Sin embargo, en un país que tiene como promedio 200 sismos diarios, un terremoto fuerte cada 15 años y un mega terremoto cada 50, el sismo como manifestación de la catástrofe no tiene comparación con otros desastres naturales. ¿Qué han hechos las comunidades humanas que han habitado esta tierra? Asumir la crisis y convivir con la catástrofe, leerla y entenderla, domesticarla, hacerla propia y parte constitutiva de nuestra cultura. Y no es solo una convivencia emocional, sino que esencialmente material. La arquitectura ha sido la herramienta de la domesticación de esa naturaleza salvaje, en el entendido de que la sofisticación y la consecuente excelencia de nuestras técnicas constructivas –derivadas de una lógica puramente racional– está invariablemente vinculada a la necesidad de sobrevivir.
Nuestros muros no se fundan solo como el acto inaugural de la arquitectura, sino que se anclan al suelo como abrazando la vida.
Chile ha sido un laboratorio constructivo (y, por ende, emocional) que ha experimentado con la materia la forma de responder ante la catástrofe de forma eficaz y anteponiendo el desarrollo de una técnica a los embates de la naturaleza. Si la arquitectura de los pueblos originarios asumía la sismicidad en sus construcciones mediante la levedad –el levitar sobre el sismo como forma de evitarlo–, la colonización española –cuyo desconocimiento inicial vio caer reiteradamente sus ciudades– se vio obligada a transar con la tierra, robusteciendo sus construcciones, achatando muros, ensanchándolos, bajando la altura y construyendo ventanas más pequeñas: una arquitectura colonial que no tiene símil en América Latina. Hoy, la tecnología, pero esencialmente el método, la técnica y la lógica derivada de la experiencia, ha permitido el desarrollo de una ingeniería de alto estándar que permite que un mega terremoto que sería devastador en cualquier parte del mundo, aquí suponga una destrucción material y humana cercana al 0.
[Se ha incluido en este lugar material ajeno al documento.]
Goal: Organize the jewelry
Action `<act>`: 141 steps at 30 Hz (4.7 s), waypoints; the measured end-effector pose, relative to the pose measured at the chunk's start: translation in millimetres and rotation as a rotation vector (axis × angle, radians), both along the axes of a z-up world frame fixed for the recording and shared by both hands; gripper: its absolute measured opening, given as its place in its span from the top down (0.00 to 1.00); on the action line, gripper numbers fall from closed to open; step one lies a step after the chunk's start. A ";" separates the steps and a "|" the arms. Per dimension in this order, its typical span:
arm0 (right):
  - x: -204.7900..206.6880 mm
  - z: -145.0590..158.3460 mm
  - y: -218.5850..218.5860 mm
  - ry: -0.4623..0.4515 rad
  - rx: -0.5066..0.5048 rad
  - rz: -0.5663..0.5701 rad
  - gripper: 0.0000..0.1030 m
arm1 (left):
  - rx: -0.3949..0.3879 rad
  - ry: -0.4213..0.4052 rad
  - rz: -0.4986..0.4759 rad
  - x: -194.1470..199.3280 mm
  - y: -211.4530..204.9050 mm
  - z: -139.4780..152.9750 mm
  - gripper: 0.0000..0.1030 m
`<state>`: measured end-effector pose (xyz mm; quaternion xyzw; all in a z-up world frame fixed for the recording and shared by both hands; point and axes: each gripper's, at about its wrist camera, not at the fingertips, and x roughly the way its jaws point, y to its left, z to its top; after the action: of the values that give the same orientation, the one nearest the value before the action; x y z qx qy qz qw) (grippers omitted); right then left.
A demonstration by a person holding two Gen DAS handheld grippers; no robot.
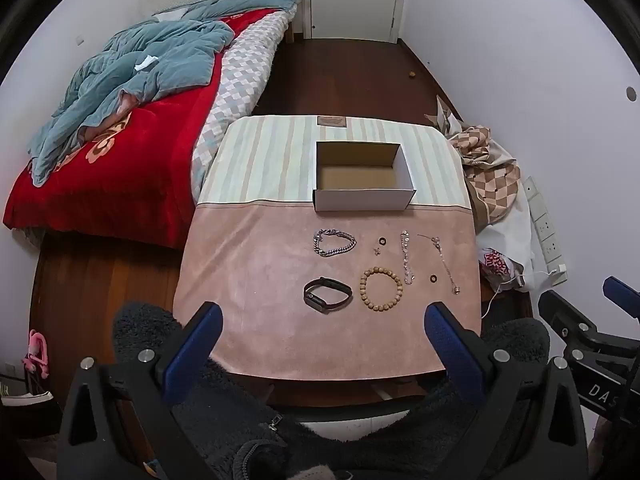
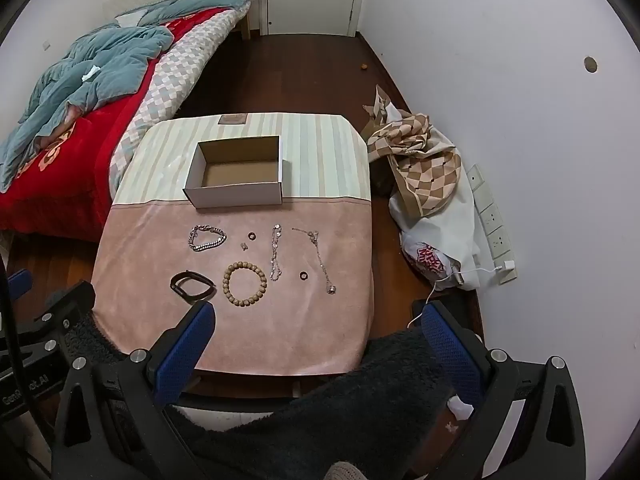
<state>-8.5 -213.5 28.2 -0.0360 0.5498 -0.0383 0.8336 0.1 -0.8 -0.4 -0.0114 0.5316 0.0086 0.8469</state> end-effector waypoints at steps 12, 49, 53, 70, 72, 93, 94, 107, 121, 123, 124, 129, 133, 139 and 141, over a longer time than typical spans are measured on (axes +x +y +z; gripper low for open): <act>0.1 3.5 2.9 -0.004 -0.006 0.002 0.00 | -0.007 -0.007 -0.003 -1.4 -1.8 2.1 0.00; -8.3 10.7 -2.7 -0.039 -0.010 -0.008 0.00 | -0.006 -0.023 -0.010 -5.4 -2.0 11.3 0.00; -10.7 11.3 -0.7 -0.043 -0.014 -0.009 0.00 | -0.006 -0.019 -0.010 -5.9 -3.4 10.6 0.00; -14.8 17.9 3.2 -0.059 -0.023 0.000 0.00 | -0.015 -0.031 -0.009 -11.1 -3.0 11.4 0.00; -15.5 17.8 3.4 -0.059 -0.023 0.001 0.00 | -0.013 -0.031 -0.009 -10.7 -3.0 11.6 0.00; -19.0 23.4 6.5 -0.071 -0.026 0.004 0.00 | -0.019 -0.040 -0.009 -14.0 0.6 16.1 0.00; -19.0 23.0 6.7 -0.071 -0.025 0.004 0.00 | -0.019 -0.041 -0.009 -14.3 0.9 17.0 0.00; 51.6 -56.7 -12.4 -0.036 0.073 -0.068 0.00 | 0.157 -0.124 0.096 54.6 17.6 -40.4 0.00; 89.4 -265.5 18.9 0.272 0.165 -0.072 0.35 | 0.226 0.154 0.104 91.4 43.8 -200.2 0.00; 90.9 -280.2 24.1 0.281 0.174 -0.074 0.41 | 0.217 0.173 0.106 90.7 45.6 -209.5 0.00; 92.2 -287.5 26.2 0.281 0.177 -0.076 0.45 | 0.210 0.181 0.106 90.9 46.9 -214.8 0.00; 89.9 -300.9 46.9 0.260 0.130 -0.032 0.65 | 0.159 0.213 0.088 93.8 50.9 -231.1 0.00; 85.6 -300.7 55.7 0.258 0.099 -0.004 0.91 | 0.089 0.244 0.064 97.8 50.3 -240.3 0.00; 67.5 -292.5 43.7 0.262 0.111 -0.025 0.91 | 0.029 0.276 -0.007 105.2 38.9 -258.4 0.02; 63.5 -285.2 38.2 0.260 0.109 -0.027 0.91 | 0.017 0.292 -0.030 106.6 33.9 -265.0 0.19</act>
<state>55.0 -175.3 -257.0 0.0120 0.6549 -0.0146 0.7554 106.7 33.2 -265.3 0.0051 0.6492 0.0021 0.7606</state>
Esa fijación por resolver la sismicidad y aplacar la catástrofe ha dejado de lado los aspectos estéticos de nuestra arquitectura. Las ciudades chilenas y su arquitectura carecen de un lenguaje, son un pastiche de formas y expresiones inconexas que usualmente derivan en la imposibilidad de alcanzar la belleza, o al menos una imagen coherente, una visualidad unitaria, un estilo. No hay un lenguaje, una identidad. Pero es justamente entonces ese no lenguaje el que se devela lenguaje una vez comprendido el apremio que la estructura obliga. En nuestra cultura, el construir bien le gana al construir con la belleza como fin y es en esa sabiduría constructiva que se esconde nuestra identidad y nuestro lenguaje arquitectónico.
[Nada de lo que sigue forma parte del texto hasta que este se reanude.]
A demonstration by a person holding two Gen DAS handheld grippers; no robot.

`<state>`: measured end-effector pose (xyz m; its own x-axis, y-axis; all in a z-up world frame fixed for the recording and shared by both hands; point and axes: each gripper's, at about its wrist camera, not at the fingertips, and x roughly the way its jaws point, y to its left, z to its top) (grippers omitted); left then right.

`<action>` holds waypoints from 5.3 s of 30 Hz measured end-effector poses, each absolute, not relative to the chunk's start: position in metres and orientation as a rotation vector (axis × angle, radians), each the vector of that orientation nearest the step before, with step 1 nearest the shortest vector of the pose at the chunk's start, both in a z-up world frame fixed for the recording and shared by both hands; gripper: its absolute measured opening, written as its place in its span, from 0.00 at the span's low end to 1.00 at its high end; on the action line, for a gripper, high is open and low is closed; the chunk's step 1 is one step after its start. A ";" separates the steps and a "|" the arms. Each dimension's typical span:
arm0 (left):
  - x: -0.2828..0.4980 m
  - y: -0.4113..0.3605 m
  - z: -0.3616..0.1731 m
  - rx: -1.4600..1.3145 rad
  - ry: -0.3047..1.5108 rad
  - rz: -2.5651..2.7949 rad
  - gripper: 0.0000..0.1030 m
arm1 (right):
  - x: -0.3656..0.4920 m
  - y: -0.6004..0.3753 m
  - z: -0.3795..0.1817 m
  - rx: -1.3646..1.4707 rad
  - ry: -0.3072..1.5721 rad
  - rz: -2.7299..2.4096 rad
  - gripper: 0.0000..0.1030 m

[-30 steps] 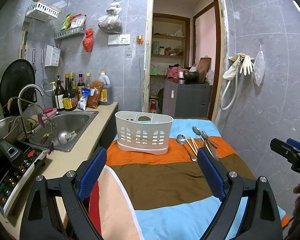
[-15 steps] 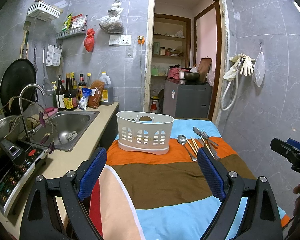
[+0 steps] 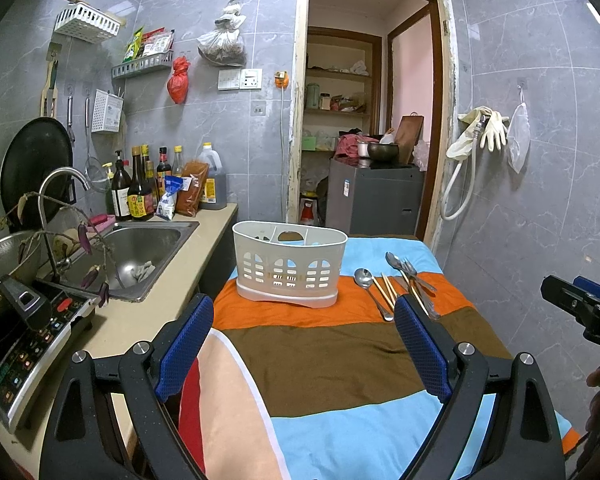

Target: Organize utensils

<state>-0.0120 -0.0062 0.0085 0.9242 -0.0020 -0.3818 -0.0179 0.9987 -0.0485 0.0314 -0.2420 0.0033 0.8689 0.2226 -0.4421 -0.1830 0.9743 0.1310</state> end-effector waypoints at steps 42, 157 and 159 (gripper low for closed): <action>0.174 -0.069 -0.033 -0.132 0.491 -0.023 0.85 | 0.213 -0.277 -0.011 -0.023 0.434 0.304 1.00; 0.407 -0.125 -0.174 -0.083 1.059 -0.477 0.11 | 0.412 -0.307 -0.177 0.280 1.072 0.618 0.07; 0.405 -0.127 -0.171 -0.060 1.064 -0.471 0.07 | 0.414 -0.308 -0.178 0.291 1.086 0.617 0.07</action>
<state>0.4051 -0.1269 -0.1715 0.3964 -0.4001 -0.8263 0.3436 0.8993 -0.2707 0.4142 -0.3075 -0.1780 0.3213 0.5986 -0.7338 -0.3233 0.7977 0.5091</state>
El nuestro es un idioma silencioso, invisible, que subyace lo visual y se manifiesta en la lectura planimétrica, en lo técnico de nuestras obras, independiente del tiempo y la cultura en la que hayan sido hechas.
Ese es nuestro lenguaje.
En esa lógica, este desarrollo transversal en el tiempo, de una arquitectura que suaviza la crisis, el muro es la lengua material que evidencia esa virtud. La sección es como un manifiesto, que plantea visualmente como nos paramos ante el desastre, sin una identidad estética y visible, sino que con una identidad técnica pero que no se ve. No importa si Santiago es una ciudad sin personalidad, pues la belleza está en la sabia lectura del territorio que se habita y en como sus edificios resisten, casi como una demostración de inteligencia opuesta a la superficialidad de la belleza que algunas ciudades de postal imponen como canon.
- Esta columna de opinión es parte de un proyecto de investigación en conjunto a los arquitectos UDP Agustín Pimentel e Ignacio Vergara.